Figure 3.

OTUD6B stabilizes pVHL in an enzyme‐independent manner. A) Immunoblotting of pVHL in SMMC7721 cells with stable OTUD6B overexpression. B) Immunoblotting of pVHL in MHCC‐LM3 cells transfected with indicated shRNA. C) HCC cells were treated with 10 µg mL⁻¹ cycloheximide (CHX), and collected at the indicated times for western blot. Quantification of pVHL levels relative to GAPDH is shown. Results are shown as mean ± s.d. n = 3 independent experiments. ^∗∗ P < 0.01, two‐way ANOVA test. D) Immunoblotting of pVHL in MHCC‐LM3 cells with shOTUD6B with or without MG132 treatment. E–G,I) His‐Ub was cotransfected together with indicated shRNA into HEK293 cells. Cells were treated with MG132 for 8 h before collection.
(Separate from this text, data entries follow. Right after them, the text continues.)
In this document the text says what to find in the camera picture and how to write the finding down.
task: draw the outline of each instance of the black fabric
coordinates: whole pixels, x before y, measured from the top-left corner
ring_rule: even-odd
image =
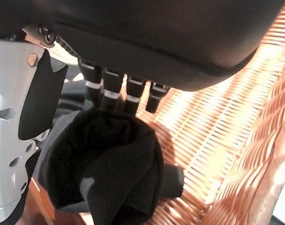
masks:
[[[182,193],[183,173],[164,172],[154,131],[133,116],[93,109],[64,115],[41,148],[36,174],[53,205],[89,211],[95,225],[141,224],[159,197]],[[166,191],[163,180],[179,182]]]
[[[53,124],[60,116],[83,109],[85,90],[84,80],[64,83]]]

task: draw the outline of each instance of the metal bolt
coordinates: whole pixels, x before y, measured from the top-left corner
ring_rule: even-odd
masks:
[[[38,27],[38,33],[44,37],[44,41],[47,45],[52,45],[54,41],[56,40],[56,35],[49,30],[47,27]]]
[[[28,56],[27,62],[29,66],[35,67],[38,63],[38,55],[36,55],[35,53],[30,54]]]

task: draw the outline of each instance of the robotic hand
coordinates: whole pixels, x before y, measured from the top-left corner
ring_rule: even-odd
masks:
[[[39,45],[52,47],[57,39],[81,57],[80,66],[112,68],[107,75],[118,89],[107,90],[111,99],[118,97],[122,75],[130,74],[135,91],[129,88],[127,107],[134,114],[145,80],[153,81],[150,94],[158,100],[170,86],[195,91],[242,69],[283,3],[0,1],[0,224],[15,224],[23,212],[39,156],[35,141],[44,140],[52,126],[67,71]],[[37,45],[24,41],[22,29]],[[99,79],[86,79],[96,89],[91,93],[99,94]]]

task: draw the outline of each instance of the black cover
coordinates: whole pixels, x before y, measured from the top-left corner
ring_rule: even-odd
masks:
[[[164,167],[145,123],[112,112],[77,113],[58,119],[37,164],[57,209],[90,211],[96,225],[136,225],[151,217],[159,197],[181,195],[183,171]]]
[[[198,90],[247,64],[284,2],[4,0],[0,37],[29,23],[42,23],[84,60]]]

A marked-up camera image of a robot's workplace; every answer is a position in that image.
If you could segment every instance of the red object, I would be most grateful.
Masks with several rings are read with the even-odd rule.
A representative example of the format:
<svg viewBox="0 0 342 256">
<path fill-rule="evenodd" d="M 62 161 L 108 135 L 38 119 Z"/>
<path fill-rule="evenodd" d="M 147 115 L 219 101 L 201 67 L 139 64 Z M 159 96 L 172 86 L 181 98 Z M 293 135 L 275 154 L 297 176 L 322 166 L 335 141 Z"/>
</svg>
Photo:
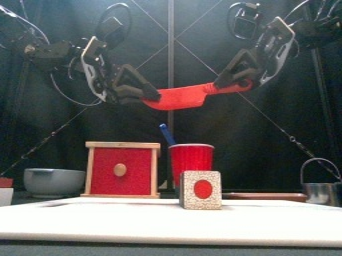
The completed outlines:
<svg viewBox="0 0 342 256">
<path fill-rule="evenodd" d="M 12 188 L 14 179 L 0 177 L 0 188 Z"/>
<path fill-rule="evenodd" d="M 159 197 L 158 143 L 87 142 L 90 147 L 83 196 Z"/>
<path fill-rule="evenodd" d="M 170 147 L 175 186 L 179 186 L 185 171 L 210 171 L 213 169 L 214 147 L 207 144 L 176 144 Z"/>
<path fill-rule="evenodd" d="M 213 193 L 213 186 L 207 180 L 197 181 L 194 185 L 194 193 L 198 198 L 207 199 Z"/>
<path fill-rule="evenodd" d="M 253 82 L 246 80 L 246 85 L 238 83 L 218 89 L 214 83 L 185 86 L 171 89 L 160 89 L 158 92 L 162 97 L 159 101 L 143 99 L 147 106 L 158 110 L 178 110 L 185 108 L 201 107 L 205 103 L 207 95 L 222 93 L 237 93 L 249 91 L 253 88 Z"/>
</svg>

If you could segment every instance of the blue marker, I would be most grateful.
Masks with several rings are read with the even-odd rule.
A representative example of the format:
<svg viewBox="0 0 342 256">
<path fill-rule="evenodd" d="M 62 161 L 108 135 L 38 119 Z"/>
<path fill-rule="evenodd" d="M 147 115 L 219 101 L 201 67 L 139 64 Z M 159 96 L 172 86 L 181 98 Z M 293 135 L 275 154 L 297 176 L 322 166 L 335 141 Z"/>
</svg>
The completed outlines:
<svg viewBox="0 0 342 256">
<path fill-rule="evenodd" d="M 172 135 L 171 135 L 168 129 L 167 129 L 166 124 L 160 124 L 160 125 L 159 125 L 159 128 L 160 128 L 160 131 L 162 131 L 162 133 L 163 133 L 163 135 L 164 135 L 164 138 L 166 138 L 166 141 L 167 141 L 168 145 L 170 145 L 170 146 L 175 145 L 176 142 L 175 142 L 174 137 L 172 137 Z"/>
</svg>

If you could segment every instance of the red box face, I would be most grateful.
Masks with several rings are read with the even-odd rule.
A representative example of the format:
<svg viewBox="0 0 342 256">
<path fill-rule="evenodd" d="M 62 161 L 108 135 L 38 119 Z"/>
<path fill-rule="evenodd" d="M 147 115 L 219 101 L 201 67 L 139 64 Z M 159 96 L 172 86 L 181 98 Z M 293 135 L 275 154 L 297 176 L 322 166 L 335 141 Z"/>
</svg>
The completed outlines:
<svg viewBox="0 0 342 256">
<path fill-rule="evenodd" d="M 95 148 L 91 194 L 150 195 L 151 194 L 151 149 Z M 123 164 L 123 176 L 114 168 Z"/>
</svg>

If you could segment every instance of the gray bowl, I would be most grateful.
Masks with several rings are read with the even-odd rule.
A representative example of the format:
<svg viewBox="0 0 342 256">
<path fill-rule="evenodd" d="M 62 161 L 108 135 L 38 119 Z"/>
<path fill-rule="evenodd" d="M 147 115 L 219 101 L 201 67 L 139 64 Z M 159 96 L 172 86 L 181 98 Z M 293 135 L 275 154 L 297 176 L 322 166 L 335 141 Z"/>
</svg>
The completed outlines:
<svg viewBox="0 0 342 256">
<path fill-rule="evenodd" d="M 84 171 L 44 168 L 31 168 L 24 171 L 24 186 L 36 198 L 79 195 L 84 181 Z"/>
</svg>

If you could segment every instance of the red circle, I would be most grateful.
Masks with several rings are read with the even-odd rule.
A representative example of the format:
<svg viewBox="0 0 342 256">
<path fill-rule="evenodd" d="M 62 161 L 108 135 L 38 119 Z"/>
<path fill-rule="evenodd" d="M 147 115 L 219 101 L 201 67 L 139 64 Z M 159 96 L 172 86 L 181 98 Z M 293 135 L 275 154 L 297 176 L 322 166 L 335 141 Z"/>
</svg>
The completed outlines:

Then His‐Ub was pulled down by Ni‐NTA and immunoblotted with anti‐flag antibody. H) Overview of the structures of OTUD6B wild type and different truncates. J) 1×10⁶ Luciferase‐expressing SMMC7721 HCC cells with stably overexpressing indicated constructs were injected into nude mice by tail vein. The mice were euthanized 8 weeks later by a cervical dislocation. Lung (left) and liver (right) tissues were isolated for analysis of IVIS imaging. Results are shown as mean ± s.d. n = 5 independent experiments. ^** P < 0.01, ^*** P < 0.001 Student's t test. K) Cell‐free pVHL ubiquitylation assay. The purified GST‐pVHL proteins were incubated with His‐WSB1 as E3, commercial E1, E2, and HA‐Ub for 2 h at 37 °C. The mixtures were subjected to GST pull‐down and western blot with anti‐HA antibody.